(Dataset excerpts)
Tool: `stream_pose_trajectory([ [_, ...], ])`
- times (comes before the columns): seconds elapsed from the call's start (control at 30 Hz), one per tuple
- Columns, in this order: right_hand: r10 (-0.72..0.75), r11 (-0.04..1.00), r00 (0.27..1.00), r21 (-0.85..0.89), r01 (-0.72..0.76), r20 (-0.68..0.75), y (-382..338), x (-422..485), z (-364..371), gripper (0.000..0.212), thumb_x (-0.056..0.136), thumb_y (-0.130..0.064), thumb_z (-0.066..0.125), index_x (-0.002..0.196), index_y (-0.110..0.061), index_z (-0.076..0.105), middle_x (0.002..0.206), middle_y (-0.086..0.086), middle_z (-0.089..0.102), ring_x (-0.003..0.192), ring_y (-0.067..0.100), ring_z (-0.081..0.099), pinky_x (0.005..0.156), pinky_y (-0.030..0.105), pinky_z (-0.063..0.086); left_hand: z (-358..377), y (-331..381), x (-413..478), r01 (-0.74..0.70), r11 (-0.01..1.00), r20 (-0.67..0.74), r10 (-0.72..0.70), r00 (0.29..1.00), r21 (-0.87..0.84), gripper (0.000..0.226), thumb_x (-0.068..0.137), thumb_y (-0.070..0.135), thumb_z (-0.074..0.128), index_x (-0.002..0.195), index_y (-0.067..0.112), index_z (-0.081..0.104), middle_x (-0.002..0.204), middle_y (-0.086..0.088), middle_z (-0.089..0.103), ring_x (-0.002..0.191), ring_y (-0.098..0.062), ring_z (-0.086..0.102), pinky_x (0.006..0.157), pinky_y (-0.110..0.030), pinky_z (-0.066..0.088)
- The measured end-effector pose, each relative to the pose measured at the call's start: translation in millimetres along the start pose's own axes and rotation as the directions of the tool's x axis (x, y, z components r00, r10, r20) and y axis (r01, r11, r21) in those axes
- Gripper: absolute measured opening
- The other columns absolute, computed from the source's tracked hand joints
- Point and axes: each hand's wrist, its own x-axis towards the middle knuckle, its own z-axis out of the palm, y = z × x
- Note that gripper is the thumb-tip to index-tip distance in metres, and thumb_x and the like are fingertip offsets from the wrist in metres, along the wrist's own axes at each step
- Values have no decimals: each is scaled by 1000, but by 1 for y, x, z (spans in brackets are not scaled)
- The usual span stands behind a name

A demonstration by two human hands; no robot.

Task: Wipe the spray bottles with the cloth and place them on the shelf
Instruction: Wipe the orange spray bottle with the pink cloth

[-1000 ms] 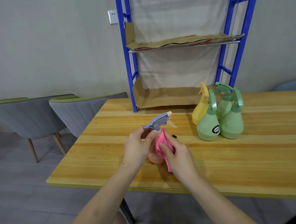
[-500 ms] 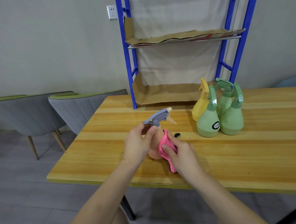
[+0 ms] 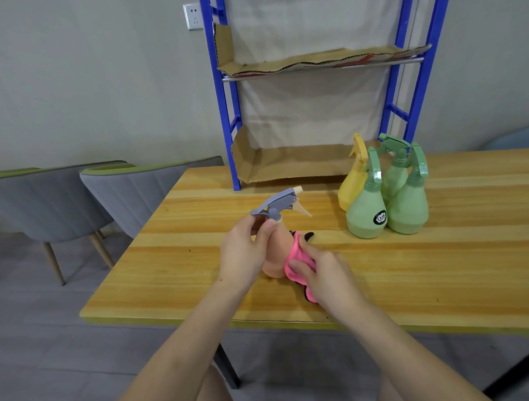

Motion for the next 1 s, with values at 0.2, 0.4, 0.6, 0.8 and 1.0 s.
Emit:
stream_pose_trajectory([
  [0.2,-109,976,983,173,134,-150,-24,13,0,55,102,-31,67,154,-33,51,109,-1,77,90,15,65,82,30,52,4,0,-3,-26,999,15,27,1000,-24,27,102,42,62,116,22,75,106,11,76,101,-5,69,90,-32,55],
  [0.4,-83,989,995,121,89,-58,2,-3,-3,60,104,-29,63,156,-45,38,71,-9,62,57,10,53,55,19,41,6,-2,-3,-60,997,38,62,997,-46,24,99,33,69,120,20,74,116,9,70,108,-5,64,90,-15,46],
  [0.6,-79,997,995,-9,78,-54,0,-4,-6,59,105,-31,63,159,-38,40,89,1,72,78,22,61,67,29,41,8,-5,3,-106,993,53,103,993,49,26,104,26,63,121,10,73,112,2,58,100,-11,58,83,-13,42],
  [0.8,-142,968,972,178,176,-189,-19,8,0,53,103,-26,66,154,-30,52,129,-9,72,103,2,66,84,4,43,8,-6,2,-201,978,101,194,976,59,25,107,28,58,122,12,71,108,5,59,97,-6,56,80,-10,41],
  [1.0,-97,995,994,6,97,-42,11,-5,-6,63,105,-28,63,160,-42,37,76,-15,57,60,1,50,62,22,36,9,-8,3,-179,983,90,175,980,41,28,107,24,56,131,14,67,117,8,60,102,-2,54,83,-11,41],
])
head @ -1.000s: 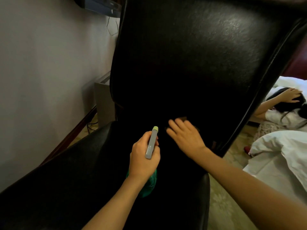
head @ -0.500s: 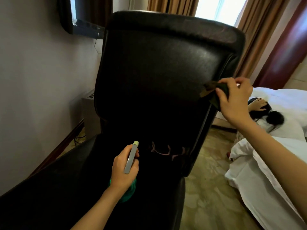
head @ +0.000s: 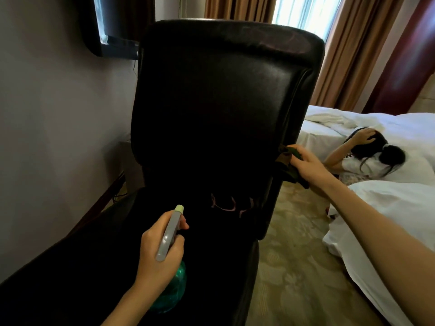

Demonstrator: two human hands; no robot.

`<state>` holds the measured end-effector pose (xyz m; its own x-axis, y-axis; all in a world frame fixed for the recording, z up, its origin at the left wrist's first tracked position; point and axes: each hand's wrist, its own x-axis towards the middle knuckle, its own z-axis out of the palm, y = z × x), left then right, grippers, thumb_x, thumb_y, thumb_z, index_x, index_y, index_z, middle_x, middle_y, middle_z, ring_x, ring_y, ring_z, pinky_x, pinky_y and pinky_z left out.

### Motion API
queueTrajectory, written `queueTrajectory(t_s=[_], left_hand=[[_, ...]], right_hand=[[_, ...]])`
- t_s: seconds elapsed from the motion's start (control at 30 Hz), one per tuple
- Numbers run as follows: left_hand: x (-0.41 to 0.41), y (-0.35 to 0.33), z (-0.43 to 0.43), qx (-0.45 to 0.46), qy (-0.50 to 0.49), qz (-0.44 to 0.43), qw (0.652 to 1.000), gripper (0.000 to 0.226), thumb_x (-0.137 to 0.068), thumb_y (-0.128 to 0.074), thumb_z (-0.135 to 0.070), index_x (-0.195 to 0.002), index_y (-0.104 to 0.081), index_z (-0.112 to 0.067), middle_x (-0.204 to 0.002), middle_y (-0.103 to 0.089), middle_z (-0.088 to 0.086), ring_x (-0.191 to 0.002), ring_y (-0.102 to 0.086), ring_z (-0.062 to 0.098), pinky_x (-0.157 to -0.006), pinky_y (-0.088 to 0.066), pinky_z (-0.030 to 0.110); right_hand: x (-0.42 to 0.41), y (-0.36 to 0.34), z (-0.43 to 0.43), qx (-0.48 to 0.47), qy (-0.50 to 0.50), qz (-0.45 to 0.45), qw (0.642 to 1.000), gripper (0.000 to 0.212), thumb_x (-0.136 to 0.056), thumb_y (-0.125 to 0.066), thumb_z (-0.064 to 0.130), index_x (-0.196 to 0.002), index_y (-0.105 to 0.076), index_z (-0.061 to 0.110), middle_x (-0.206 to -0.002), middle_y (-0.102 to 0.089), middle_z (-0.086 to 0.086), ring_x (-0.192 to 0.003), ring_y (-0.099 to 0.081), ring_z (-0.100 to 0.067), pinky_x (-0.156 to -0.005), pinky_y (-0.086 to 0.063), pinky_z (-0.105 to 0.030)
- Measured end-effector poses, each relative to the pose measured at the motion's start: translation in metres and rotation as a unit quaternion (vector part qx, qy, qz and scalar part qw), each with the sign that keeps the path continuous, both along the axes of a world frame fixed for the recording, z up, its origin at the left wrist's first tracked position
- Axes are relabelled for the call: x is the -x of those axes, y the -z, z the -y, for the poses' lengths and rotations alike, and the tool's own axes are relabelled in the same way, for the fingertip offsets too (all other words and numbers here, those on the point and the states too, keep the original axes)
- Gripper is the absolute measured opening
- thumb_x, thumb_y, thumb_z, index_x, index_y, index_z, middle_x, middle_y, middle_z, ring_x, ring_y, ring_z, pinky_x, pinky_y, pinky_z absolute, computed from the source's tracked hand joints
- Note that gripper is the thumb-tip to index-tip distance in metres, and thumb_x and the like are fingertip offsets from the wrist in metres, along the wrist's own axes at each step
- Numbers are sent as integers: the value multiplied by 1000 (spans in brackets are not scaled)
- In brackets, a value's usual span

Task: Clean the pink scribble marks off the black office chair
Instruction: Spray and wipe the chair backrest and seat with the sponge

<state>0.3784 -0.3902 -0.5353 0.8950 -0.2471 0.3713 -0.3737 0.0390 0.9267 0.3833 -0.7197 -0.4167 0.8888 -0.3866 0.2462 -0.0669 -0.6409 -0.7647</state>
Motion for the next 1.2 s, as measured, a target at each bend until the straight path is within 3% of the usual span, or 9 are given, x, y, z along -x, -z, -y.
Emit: queueTrajectory(t_s=[0.13,0.4,0.6,0.67,0.8,0.87,0.93,1.07,1.2], left_hand=[[8,3,1,-29,4,24,999,35,-86,-51,17,-85,-57,-17,-67,-55,-5,-42,-32,9,-45,-27,14],[47,0,-5,-50,14,43,998,29,-82,-51,20,-83,-56,-8,-63,-54,-7,-40,-34,6,-43,-27,12],[76,5,-13,-68,-1,78,995,33,-77,-54,22,-83,-59,-10,-66,-56,-3,-49,-49,6,-47,-35,9],[80,9,-14,-71,-4,74,995,31,-77,-54,21,-83,-59,-9,-66,-55,-4,-51,-50,6,-48,-35,9],[80,23,-19,-75,-27,64,995,31,-78,-54,11,-86,-60,-18,-73,-58,-7,-56,-53,11,-51,-37,10],[77,26,-23,-69,-38,61,995,33,-76,-52,2,-86,-59,-28,-80,-59,-3,-59,-55,15,-51,-38,11],[70,29,-26,-81,-33,53,995,34,-77,-53,11,-83,-60,-22,-79,-58,1,-59,-53,19,-50,-37,11],[66,32,-30,-99,-24,61,993,20,-75,-49,6,-78,-58,-12,-66,-55,4,-58,-51,19,-50,-36,11],[69,32,-28,-103,-15,62,993,24,-74,-49,13,-77,-57,-9,-66,-55,12,-61,-51,23,-49,-37,19]], right_hand=[[10,-2,-6,-20,-7,18,1000,17,-100,-39,5,-111,-52,10,-83,-55,0,-62,-58,3,-53,-41,-6],[56,13,-23,24,23,86,996,11,-99,-46,10,-100,-56,15,-90,-56,-4,-81,-55,-16,-70,-45,-22],[90,33,-24,139,93,89,982,22,-88,-46,39,-97,-62,27,-101,-61,-6,-97,-56,-30,-87,-45,-56],[102,37,-32,174,122,104,972,34,-86,-42,45,-99,-64,23,-100,-62,-5,-97,-56,-32,-87,-45,-54],[141,60,-75,277,230,223,906,22,-90,-56,21,-105,-63,6,-114,-52,-21,-105,-41,-33,-87,-27,-21],[150,87,-87,372,251,253,857,19,-87,-60,8,-105,-63,2,-116,-50,-23,-104,-37,-33,-87,-32,-28],[147,121,-81,435,242,239,834,25,-85,-59,3,-110,-60,0,-123,-48,-17,-104,-38,-34,-86,-39,-38],[141,176,-73,472,250,229,813,47,-75,-67,-8,-117,-49,1,-128,-40,-7,-100,-39,-31,-84,-40,-36],[149,229,-64,528,204,145,812,63,-66,-78,-8,-120,-47,3,-127,-42,-8,-99,-41,-31,-66,-50,-39]])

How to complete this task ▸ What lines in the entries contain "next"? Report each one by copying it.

Response area ▸
Motion for the next 1 s, with values at 0.2, 0.4, 0.6, 0.8 and 1.0 s.
Motion for the next 1.2 s, as measured, a target at each bend until the straight path is within 3% of the usual span, or 9 are given, x, y, z along -x, -z, -y.

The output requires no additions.